> **Work task**
Please print the full listing below exactly, but not the pictures in it.

> **Records for this task**

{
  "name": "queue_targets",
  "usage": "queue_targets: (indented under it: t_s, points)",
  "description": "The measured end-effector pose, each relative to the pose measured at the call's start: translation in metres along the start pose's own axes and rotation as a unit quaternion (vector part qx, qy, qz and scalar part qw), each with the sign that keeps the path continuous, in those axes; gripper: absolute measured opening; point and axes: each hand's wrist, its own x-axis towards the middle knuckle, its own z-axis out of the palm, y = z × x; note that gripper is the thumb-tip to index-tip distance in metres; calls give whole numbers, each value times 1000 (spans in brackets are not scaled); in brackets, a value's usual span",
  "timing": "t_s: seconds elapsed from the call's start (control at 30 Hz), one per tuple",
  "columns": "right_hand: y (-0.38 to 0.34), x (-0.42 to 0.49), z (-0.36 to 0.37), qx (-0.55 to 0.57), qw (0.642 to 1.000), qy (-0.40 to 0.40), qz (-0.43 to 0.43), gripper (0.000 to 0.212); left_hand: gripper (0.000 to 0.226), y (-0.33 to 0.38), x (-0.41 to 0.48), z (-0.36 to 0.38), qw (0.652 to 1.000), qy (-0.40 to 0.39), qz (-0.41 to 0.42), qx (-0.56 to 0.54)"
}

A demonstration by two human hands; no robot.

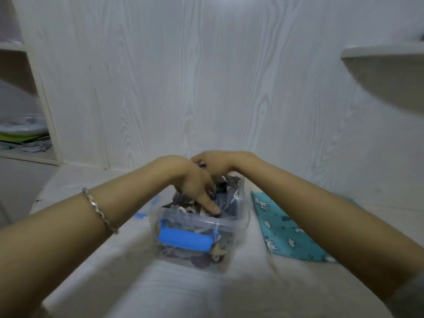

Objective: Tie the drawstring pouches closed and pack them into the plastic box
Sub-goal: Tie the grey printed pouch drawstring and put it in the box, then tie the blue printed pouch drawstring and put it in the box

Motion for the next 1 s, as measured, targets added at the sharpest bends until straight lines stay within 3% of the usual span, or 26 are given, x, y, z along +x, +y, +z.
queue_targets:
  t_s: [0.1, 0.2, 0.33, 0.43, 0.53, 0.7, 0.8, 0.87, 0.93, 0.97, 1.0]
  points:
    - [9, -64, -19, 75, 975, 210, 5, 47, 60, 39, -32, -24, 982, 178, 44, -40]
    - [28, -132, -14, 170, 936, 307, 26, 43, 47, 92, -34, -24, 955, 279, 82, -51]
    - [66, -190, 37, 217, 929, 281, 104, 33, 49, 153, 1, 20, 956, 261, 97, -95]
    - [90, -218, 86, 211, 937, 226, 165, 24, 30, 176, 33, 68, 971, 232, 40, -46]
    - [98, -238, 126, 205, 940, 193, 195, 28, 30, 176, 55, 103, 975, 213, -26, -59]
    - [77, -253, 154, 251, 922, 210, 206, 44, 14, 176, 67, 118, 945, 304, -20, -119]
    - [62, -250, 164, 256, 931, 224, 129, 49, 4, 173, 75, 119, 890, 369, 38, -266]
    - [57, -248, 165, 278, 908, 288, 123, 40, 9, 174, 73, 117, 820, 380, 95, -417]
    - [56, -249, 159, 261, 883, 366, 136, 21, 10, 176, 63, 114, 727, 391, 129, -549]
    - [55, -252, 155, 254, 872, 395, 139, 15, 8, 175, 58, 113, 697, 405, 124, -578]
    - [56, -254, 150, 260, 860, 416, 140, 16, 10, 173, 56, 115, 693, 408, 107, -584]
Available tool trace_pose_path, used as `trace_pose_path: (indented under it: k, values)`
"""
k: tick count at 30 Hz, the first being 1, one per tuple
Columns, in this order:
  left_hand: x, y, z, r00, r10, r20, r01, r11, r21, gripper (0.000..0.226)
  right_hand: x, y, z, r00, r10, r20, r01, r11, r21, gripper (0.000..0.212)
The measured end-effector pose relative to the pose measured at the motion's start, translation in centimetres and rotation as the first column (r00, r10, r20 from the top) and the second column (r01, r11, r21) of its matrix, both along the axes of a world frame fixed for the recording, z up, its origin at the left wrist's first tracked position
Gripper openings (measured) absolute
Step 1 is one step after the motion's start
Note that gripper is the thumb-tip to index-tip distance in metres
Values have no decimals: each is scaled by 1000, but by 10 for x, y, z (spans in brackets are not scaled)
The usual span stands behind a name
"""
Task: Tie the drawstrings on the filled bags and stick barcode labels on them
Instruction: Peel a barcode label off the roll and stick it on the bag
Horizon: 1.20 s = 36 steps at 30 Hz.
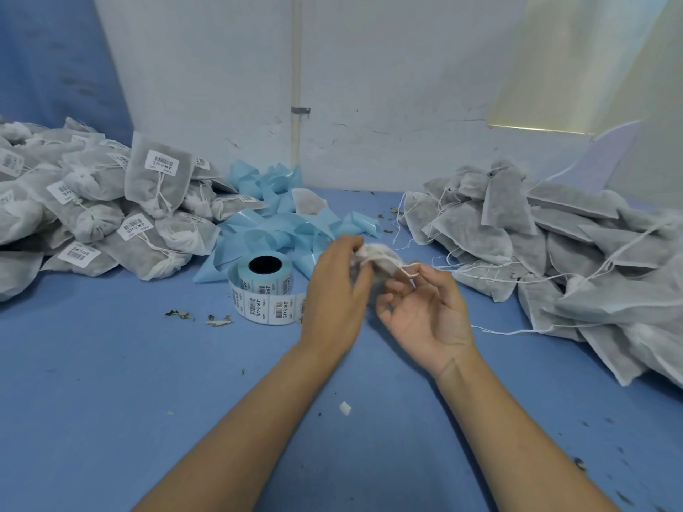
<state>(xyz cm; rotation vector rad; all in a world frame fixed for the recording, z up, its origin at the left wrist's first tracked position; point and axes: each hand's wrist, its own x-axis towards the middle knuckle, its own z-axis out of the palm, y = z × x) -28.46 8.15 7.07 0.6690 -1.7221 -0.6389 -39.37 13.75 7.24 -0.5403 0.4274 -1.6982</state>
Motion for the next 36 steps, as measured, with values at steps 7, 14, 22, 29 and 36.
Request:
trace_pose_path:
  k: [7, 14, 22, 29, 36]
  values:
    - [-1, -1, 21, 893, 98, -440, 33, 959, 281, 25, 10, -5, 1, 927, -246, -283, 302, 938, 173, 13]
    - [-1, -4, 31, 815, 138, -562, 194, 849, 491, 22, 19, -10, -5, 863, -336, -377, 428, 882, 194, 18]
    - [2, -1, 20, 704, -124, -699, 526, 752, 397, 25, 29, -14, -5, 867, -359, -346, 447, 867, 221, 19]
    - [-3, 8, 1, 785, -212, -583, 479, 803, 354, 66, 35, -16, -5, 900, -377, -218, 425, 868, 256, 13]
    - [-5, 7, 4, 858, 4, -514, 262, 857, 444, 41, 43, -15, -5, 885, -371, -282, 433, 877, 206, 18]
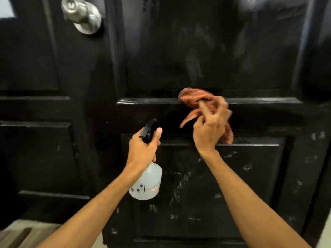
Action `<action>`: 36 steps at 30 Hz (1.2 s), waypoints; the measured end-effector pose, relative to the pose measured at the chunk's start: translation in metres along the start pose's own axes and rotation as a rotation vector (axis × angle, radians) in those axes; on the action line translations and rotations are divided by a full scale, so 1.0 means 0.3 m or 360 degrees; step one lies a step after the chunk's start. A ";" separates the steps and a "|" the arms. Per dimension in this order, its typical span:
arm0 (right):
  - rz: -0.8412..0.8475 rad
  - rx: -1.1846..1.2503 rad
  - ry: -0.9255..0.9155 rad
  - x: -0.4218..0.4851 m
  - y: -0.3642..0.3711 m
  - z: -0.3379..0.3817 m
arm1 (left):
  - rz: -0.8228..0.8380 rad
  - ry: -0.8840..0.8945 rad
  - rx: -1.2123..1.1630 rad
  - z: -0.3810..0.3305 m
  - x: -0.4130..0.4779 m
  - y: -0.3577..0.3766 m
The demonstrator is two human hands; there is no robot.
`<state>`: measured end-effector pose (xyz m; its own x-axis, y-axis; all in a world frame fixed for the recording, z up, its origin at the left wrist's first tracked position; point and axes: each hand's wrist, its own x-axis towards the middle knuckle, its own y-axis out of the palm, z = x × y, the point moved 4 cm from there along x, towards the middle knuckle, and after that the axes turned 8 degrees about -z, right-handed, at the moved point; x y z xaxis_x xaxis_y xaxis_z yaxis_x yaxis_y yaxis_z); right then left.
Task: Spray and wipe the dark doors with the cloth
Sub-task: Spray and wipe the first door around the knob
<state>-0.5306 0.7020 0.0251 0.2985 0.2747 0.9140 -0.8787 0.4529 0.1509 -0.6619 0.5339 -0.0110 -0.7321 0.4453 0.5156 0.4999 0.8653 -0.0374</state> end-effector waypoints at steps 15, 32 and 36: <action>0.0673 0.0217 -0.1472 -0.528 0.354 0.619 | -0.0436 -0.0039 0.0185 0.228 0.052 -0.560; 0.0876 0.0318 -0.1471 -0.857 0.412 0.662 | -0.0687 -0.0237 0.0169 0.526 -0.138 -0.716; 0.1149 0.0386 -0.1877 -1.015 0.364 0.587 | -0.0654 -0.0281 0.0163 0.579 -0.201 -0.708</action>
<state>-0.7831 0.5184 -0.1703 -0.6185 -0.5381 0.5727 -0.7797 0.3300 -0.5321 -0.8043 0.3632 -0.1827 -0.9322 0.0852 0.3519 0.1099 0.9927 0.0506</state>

> **Solution to the exercise**
{
  "name": "queue_targets",
  "usage": "queue_targets: (indented under it: t_s, points)",
  "description": "The measured end-effector pose, each relative to the pose measured at the call's start: translation in metres along the start pose's own axes and rotation as a unit quaternion (vector part qx, qy, qz and scalar part qw), each with the sign that keeps the path continuous, in those axes; gripper: absolute measured opening; point and axes: each hand's wrist, its own x-axis towards the middle knuckle, its own z-axis out of the palm, y = z × x; note that gripper is the thumb-tip to index-tip distance in metres; calls give whole numbers, each value times 1000 (spans in brackets are not scaled); in brackets, a value's usual span",
  "timing": "t_s: seconds elapsed from the call's start (control at 30 Hz), one per tuple",
  "columns": "right_hand: y (-0.38 to 0.34), x (-0.42 to 0.49), z (-0.36 to 0.37), qx (-0.55 to 0.57), qw (0.642 to 1.000), qy (-0.40 to 0.40), qz (-0.43 to 0.43), gripper (0.000 to 0.212); left_hand: gripper (0.000 to 0.226), y (-0.33 to 0.38), x (-0.41 to 0.48), z (-0.36 to 0.38), qw (0.652 to 1.000), qy (-0.40 to 0.39), qz (-0.41 to 0.42), qx (-0.56 to 0.54)"
}

A demonstration by two human hands; no robot.


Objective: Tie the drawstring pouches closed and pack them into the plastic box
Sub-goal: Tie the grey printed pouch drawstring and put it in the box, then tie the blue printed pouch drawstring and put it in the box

Motion for the next 1 s, as measured, targets added at the sharpest bends until straight lines stay within 3% of the usual span, or 26 are given, x, y, z along +x, +y, +z.
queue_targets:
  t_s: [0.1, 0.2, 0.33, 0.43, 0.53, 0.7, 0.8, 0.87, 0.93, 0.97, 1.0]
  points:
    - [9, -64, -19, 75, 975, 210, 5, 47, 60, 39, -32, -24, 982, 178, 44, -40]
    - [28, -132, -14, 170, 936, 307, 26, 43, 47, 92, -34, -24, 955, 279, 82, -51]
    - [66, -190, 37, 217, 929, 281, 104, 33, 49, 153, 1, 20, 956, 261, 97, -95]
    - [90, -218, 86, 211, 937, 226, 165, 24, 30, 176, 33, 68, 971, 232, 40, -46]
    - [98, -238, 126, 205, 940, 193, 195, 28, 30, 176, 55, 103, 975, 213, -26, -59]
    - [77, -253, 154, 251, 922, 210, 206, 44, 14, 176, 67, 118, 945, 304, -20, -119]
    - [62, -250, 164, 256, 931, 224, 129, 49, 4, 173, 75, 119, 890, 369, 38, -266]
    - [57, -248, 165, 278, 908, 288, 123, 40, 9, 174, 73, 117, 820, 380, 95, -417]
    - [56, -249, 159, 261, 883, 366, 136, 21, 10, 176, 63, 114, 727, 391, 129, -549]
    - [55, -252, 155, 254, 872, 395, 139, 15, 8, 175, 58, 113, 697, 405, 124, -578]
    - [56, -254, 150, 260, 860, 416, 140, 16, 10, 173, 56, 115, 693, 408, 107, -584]
Available tool trace_pose_path, used as `trace_pose_path: (indented under it: k, values)`
"""
k: tick count at 30 Hz, the first being 1, one per tuple
Columns, in this order:
  left_hand: x, y, z, r00, r10, r20, r01, r11, r21, gripper (0.000..0.226)
  right_hand: x, y, z, r00, r10, r20, r01, r11, r21, gripper (0.000..0.212)
The measured end-effector pose relative to the pose measured at the motion's start, translation in centimetres and rotation as the first column (r00, r10, r20 from the top) and the second column (r01, r11, r21) of its matrix, both along the axes of a world frame fixed for the recording, z up, its origin at the left wrist's first tracked position
Gripper openings (measured) absolute
Step 1 is one step after the motion's start
Note that gripper is the thumb-tip to index-tip distance in metres
Values have no decimals: each is scaled by 1000, but by 10 for x, y, z (spans in brackets are not scaled)
The usual span stands behind a name
"""
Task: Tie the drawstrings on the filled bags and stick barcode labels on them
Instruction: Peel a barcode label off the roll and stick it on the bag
Horizon: 1.20 s = 36 steps at 30 Hz.
<state>(xyz cm; rotation vector rad; all in a world frame fixed for the recording, z up, its origin at the left wrist's first tracked position; point and axes: each hand's wrist, its own x-axis towards the middle knuckle, its own z-axis out of the palm, y = z × x) -28.46 8.15 7.07 0.6690 -1.7221 -0.6389 -39.37 13.75 7.24 -0.5403 0.4274 -1.6982</state>
Motion for the next 36 steps, as measured, with values at steps 7, 14, 22, 29 and 36.
Request:
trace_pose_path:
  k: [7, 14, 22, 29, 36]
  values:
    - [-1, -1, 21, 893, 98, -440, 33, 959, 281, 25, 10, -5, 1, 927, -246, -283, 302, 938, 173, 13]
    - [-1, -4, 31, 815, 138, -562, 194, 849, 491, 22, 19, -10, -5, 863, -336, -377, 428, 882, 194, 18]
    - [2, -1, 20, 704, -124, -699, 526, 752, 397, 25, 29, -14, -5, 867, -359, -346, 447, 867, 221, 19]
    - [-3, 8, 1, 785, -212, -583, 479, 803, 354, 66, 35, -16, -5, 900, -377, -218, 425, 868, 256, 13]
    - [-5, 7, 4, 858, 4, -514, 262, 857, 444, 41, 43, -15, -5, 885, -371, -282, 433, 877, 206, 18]
Action `<action>`: 36 steps at 30 Hz (1.2 s), waypoints; the measured end-effector pose, relative to the pose measured at the chunk's start: translation in metres along the start pose's own axes and rotation as a rotation vector (axis × angle, radians) in those axes; on the action line translations and rotations are divided by a full scale, so 1.0 means 0.3 m or 360 degrees; step one lies a step after the chunk's start. A ";" separates the steps and a "|" the arms. Per dimension in this order, its typical span:
arm0 (right):
  - rz: -0.8412..0.8475 rad
  - rx: -1.1846..1.2503 rad
  - ry: -0.9255..0.9155 rad
  - x: -0.4218..0.4851 m
  - y: -0.3642..0.3711 m
  - z: -0.3379..0.3817 m
arm1 (left):
  - rz: -0.8228..0.8380 rad
  - ry: -0.8840..0.8945 rad
  - rx: -1.2123..1.1630 rad
  - z: -0.3810..0.3305 m
  - x: -0.4130..0.4779 m
  - y: -0.3577..0.3766 m
The demonstrator is two human hands; there is no robot.
`<state>`: measured end-effector pose (xyz m; its own x-axis, y-axis; all in a world frame fixed for the recording, z up, its origin at the left wrist's first tracked position; point and axes: each hand's wrist, its own x-axis towards the middle knuckle, its own y-axis out of the palm, z = x × y, the point moved 4 cm from there along x, towards the middle knuckle, and after that the axes turned 8 degrees about -z, right-handed, at the moved point; x y z xaxis_x xaxis_y xaxis_z yaxis_x yaxis_y yaxis_z); right then left.
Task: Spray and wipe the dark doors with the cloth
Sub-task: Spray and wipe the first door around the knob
<state>-0.5306 0.7020 0.0251 0.2985 0.2747 0.9140 -0.8787 0.4529 0.1509 -0.6619 0.5339 -0.0110 -0.7321 0.4453 0.5156 0.4999 0.8653 -0.0374</state> end-effector waypoints at steps 15, 32 and 36: <action>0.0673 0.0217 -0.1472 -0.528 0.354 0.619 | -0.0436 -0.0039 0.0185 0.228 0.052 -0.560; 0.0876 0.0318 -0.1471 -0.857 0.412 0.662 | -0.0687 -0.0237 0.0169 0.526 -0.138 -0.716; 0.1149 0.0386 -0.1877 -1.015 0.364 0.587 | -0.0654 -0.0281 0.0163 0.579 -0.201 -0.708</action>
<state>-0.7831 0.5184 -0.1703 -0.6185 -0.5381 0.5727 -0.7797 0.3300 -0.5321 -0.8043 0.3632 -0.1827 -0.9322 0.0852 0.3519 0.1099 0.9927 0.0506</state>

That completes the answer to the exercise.